WHAT YOU NEED TO DO ::
Find the word "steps" in the listing; pull out each line holding it.

─── RECORDED INFORMATION ───

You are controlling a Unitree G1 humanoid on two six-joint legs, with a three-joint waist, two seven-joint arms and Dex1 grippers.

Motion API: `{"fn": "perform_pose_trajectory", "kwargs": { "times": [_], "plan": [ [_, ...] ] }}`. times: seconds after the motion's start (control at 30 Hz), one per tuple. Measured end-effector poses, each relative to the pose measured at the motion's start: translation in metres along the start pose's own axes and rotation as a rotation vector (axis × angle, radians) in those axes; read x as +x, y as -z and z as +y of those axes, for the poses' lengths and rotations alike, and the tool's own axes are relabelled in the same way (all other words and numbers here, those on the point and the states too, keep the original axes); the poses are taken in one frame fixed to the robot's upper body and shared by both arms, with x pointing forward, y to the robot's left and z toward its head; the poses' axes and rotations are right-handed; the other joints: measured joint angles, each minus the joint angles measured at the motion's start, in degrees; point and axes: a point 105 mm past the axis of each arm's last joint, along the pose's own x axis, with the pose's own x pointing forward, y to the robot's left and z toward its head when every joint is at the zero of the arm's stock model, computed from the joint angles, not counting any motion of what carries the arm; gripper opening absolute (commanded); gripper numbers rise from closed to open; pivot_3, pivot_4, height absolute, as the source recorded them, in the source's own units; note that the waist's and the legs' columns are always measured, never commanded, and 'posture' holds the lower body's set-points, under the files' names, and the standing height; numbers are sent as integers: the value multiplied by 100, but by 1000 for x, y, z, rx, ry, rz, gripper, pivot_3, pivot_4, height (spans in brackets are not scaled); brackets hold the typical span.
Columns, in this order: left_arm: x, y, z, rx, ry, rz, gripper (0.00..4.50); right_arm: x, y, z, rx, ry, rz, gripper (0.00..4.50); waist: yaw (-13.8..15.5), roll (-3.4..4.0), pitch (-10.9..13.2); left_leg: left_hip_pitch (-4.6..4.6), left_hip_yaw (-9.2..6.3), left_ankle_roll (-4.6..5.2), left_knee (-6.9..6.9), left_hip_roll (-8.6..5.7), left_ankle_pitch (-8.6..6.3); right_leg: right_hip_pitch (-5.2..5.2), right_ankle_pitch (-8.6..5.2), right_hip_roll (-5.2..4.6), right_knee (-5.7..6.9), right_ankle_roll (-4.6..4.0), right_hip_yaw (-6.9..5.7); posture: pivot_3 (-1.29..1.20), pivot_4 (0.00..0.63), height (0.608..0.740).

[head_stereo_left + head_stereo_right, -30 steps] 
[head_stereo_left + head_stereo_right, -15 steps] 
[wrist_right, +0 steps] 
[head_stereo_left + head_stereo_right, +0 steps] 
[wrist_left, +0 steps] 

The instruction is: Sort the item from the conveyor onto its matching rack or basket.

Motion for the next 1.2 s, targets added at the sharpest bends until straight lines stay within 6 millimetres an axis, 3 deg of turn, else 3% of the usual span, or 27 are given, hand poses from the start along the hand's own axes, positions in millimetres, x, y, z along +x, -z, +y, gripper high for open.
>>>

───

ANSWER TO THE PROBLEM ::
[head_stereo_left + head_stereo_right, -30 steps] 
[head_stereo_left + head_stereo_right, -15 steps] 
[wrist_right, +0 steps] 
[head_stereo_left + head_stereo_right, +0 steps] 
[wrist_left, +0 steps] 

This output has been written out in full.